Please give back the lines from the line containing "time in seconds" through the end of the listing below, exactly as written and without pictures.

▸ **GIVEN MATERIAL**
:::::

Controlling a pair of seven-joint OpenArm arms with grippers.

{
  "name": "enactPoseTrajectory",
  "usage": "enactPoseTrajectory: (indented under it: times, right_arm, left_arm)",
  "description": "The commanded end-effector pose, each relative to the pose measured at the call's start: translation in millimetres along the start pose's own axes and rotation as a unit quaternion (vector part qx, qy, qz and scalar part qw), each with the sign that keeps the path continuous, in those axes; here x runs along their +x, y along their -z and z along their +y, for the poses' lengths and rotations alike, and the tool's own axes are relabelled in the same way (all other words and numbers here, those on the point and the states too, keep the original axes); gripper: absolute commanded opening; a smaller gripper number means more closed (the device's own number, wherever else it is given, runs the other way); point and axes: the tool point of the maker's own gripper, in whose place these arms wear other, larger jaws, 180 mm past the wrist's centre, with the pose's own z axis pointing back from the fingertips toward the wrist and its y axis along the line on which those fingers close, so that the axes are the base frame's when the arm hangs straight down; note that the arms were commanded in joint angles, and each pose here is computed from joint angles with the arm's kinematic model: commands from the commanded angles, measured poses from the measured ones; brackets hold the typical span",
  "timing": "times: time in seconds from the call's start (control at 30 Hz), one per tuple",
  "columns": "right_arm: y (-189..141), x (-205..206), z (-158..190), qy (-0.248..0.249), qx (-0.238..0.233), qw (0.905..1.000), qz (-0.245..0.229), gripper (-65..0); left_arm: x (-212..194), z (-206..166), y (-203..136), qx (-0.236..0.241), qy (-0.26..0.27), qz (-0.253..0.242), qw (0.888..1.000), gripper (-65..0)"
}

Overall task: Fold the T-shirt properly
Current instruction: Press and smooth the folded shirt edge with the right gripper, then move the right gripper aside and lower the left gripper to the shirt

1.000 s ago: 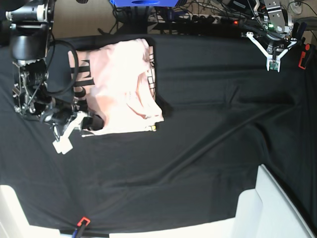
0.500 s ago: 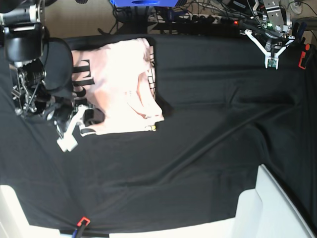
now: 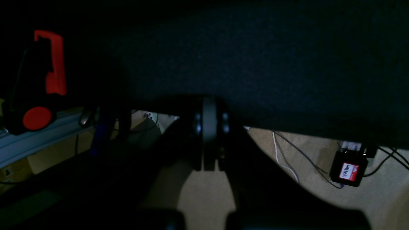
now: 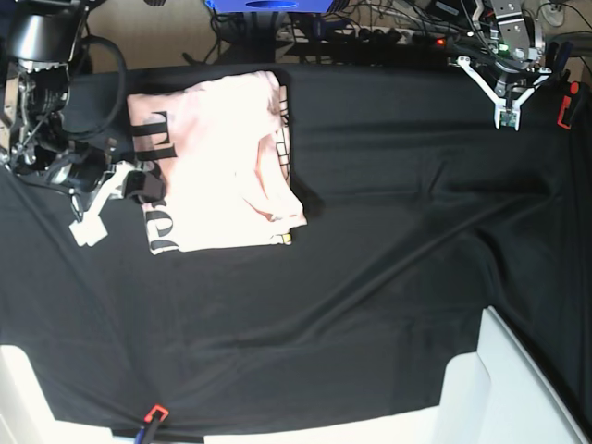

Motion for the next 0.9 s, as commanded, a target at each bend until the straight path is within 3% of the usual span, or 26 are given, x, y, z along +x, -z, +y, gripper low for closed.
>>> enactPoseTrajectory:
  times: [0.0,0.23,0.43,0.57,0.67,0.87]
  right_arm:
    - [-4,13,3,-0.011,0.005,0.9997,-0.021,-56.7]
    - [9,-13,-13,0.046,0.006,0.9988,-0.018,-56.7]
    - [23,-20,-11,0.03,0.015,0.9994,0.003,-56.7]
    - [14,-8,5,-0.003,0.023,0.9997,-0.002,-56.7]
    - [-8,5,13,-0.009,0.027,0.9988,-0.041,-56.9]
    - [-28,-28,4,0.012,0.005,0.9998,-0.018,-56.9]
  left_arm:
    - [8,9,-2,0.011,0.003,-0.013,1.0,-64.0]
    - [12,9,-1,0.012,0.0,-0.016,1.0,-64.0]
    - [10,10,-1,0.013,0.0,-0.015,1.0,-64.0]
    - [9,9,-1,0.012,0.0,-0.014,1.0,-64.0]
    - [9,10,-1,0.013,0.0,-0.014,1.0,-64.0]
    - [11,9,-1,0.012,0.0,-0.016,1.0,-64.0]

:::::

▸ **RESPONSE BOX**
  "timing": "times: time in seconds from the call's start (control at 30 Hz), one per tuple",
  "columns": "right_arm: y (-189..141), x (-205..206), z (-158..190), qy (-0.248..0.249), qx (-0.238..0.233), qw (0.905..1.000), qz (-0.245..0.229), gripper (-65..0); left_arm: x (-212..194), z (-206..166), y (-203..136), qx (-0.236..0.241), qy (-0.26..0.27), qz (-0.253..0.242), qw (0.888..1.000), gripper (-65..0)"
}

Overall task: Fold the T-shirt properly
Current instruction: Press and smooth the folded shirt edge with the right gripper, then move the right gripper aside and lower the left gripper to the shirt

1.000 s ago: 
0.500 s ago: 
now: 
now: 

Motion for the next 0.9 s, as commanded, a target at each bend until the straight path is within 3% of the usual span, or 26 are given, x, y, z along +x, -z, +y, gripper low for closed.
>>> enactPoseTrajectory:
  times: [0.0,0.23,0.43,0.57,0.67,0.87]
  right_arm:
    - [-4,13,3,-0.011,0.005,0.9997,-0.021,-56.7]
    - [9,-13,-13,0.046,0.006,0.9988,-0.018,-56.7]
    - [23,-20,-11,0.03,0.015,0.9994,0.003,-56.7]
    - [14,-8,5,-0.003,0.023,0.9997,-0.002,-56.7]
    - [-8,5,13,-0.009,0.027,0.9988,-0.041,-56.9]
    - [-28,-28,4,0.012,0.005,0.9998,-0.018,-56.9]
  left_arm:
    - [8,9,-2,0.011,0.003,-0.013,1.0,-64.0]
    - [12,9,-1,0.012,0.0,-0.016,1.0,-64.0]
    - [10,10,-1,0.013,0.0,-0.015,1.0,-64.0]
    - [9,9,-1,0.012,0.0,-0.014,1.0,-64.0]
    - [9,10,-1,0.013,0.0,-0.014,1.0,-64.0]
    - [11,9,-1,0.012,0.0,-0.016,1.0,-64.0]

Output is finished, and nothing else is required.